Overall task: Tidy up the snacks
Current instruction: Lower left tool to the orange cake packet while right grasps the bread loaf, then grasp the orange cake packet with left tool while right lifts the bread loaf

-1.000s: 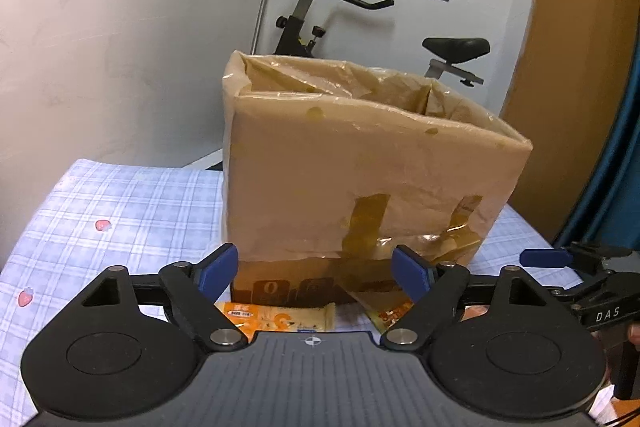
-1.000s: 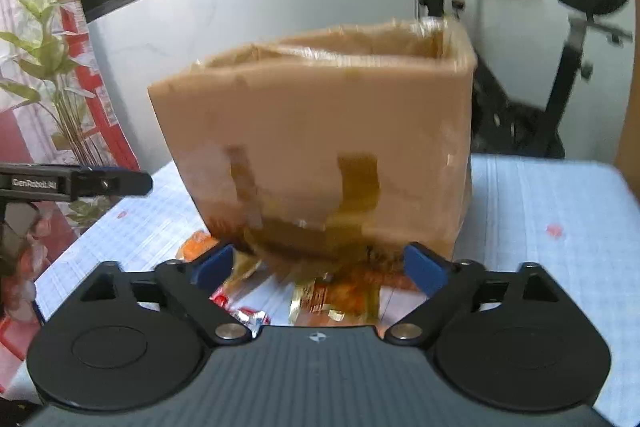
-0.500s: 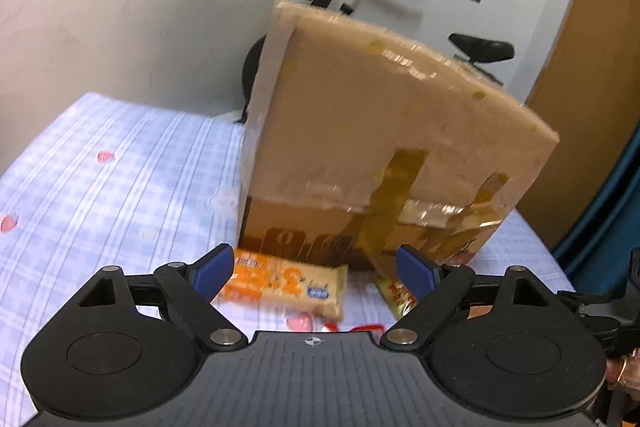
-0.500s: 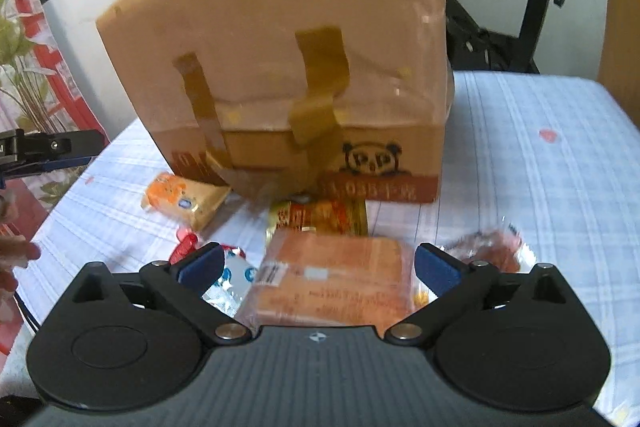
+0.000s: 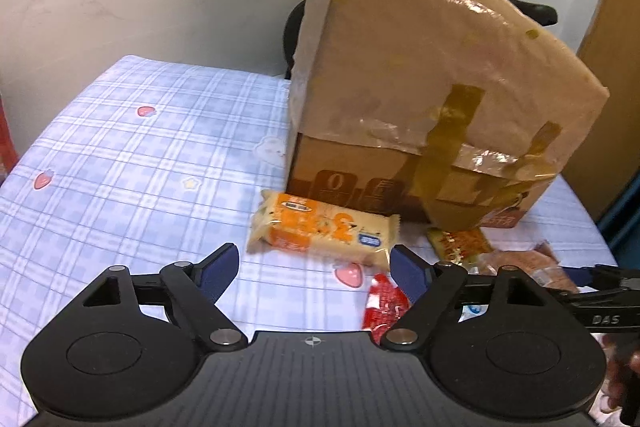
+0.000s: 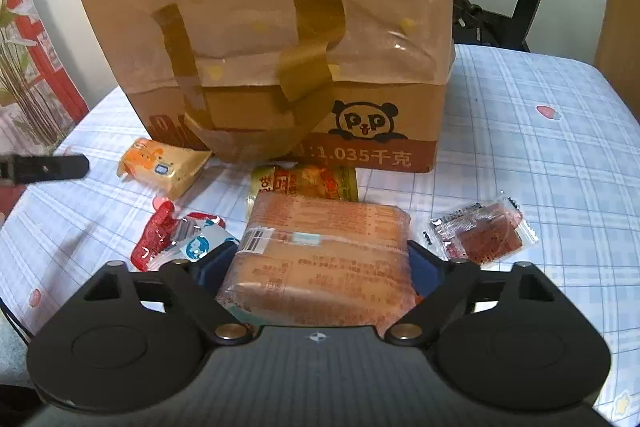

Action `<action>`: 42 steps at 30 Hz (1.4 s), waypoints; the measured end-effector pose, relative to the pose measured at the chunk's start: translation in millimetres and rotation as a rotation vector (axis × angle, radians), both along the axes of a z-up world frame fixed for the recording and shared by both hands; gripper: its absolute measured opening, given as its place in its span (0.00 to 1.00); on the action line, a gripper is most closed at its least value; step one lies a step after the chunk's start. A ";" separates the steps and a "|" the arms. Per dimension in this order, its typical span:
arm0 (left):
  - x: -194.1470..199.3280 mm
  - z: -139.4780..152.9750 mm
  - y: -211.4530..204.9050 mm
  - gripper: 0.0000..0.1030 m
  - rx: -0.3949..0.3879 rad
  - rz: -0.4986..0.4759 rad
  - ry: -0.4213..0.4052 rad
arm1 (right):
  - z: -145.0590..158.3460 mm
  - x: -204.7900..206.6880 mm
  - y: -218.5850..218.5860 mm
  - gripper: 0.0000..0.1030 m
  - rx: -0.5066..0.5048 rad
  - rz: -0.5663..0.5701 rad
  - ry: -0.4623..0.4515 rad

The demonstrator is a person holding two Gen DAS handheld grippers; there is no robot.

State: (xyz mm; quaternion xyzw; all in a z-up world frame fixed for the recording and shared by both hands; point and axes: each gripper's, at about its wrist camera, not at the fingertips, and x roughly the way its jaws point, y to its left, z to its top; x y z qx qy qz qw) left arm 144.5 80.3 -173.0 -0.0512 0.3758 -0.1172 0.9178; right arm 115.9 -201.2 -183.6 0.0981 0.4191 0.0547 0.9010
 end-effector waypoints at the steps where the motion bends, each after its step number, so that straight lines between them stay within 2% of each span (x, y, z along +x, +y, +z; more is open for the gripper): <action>1: 1.2 0.5 -0.9 0.82 0.005 0.000 -0.001 | 0.5 -0.4 -0.7 0.81 0.007 -0.001 -0.005; 6: 17.6 -5.5 -7.2 0.82 0.010 -0.012 0.003 | 3.8 -4.8 -4.5 0.78 0.029 -0.015 -0.032; 10: 37.8 -11.1 -15.0 0.82 0.015 0.029 0.027 | 4.6 -5.4 -2.6 0.77 0.045 0.004 -0.039; 18: 71.3 -29.9 -47.7 0.86 0.086 0.083 0.054 | 4.8 -4.9 0.3 0.77 0.071 0.036 -0.049; 24: 84.3 -35.4 -52.7 0.87 0.129 0.144 0.071 | 3.2 -2.8 -1.4 0.77 0.078 0.042 -0.047; 28: 80.5 -38.0 -56.8 0.87 0.171 0.121 0.056 | 2.1 -2.2 -3.0 0.77 0.086 0.038 -0.048; 35: 59.2 -33.5 -38.5 0.87 0.167 0.077 0.059 | 1.8 -2.2 -2.9 0.77 0.091 0.037 -0.050; 38: 52.6 -30.1 -25.4 0.87 0.169 0.089 0.070 | 1.8 -2.4 -0.8 0.77 0.096 0.038 -0.052; 40: 50.0 -28.3 -10.1 0.87 0.124 0.118 0.072 | 1.9 -2.1 0.2 0.77 0.096 0.039 -0.054; 42: 47.2 -23.5 -1.0 0.87 0.040 0.148 0.090 | 1.9 -2.1 0.9 0.77 0.100 0.039 -0.056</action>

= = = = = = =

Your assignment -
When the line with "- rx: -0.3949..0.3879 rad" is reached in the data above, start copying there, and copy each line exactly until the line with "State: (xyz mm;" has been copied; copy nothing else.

Problem solution -
  - rx: -0.3949..0.3879 rad
  - rz: -0.4986..0.4759 rad
  - ry: -0.4213..0.4052 rad
arm1 (right):
  - z: -145.0590..158.3460 mm
  - x: -204.7900..206.6880 mm
  - y: -218.5850..218.5860 mm
  - gripper: 0.0000..0.1030 m
  - rx: -0.5066..0.5048 rad
  - rz: -0.5663..0.5701 rad
  - ry: -0.4623..0.4515 rad

The demonstrator is a person holding two Gen DAS handheld grippers; there is no robot.

State: (xyz mm; quaternion xyzw; all in a z-up world frame fixed for the recording and shared by both hands; point and axes: each gripper's, at about its wrist camera, not at the fingertips, and x roughly the way its jaws point, y to its left, z to its top; x y z qx qy qz qw) left arm 144.5 80.3 -173.0 -0.0512 0.3758 -0.1172 0.9178; right arm 115.9 -201.2 -183.6 0.0981 0.4191 0.0547 0.9010

Nothing else remains for the exercise.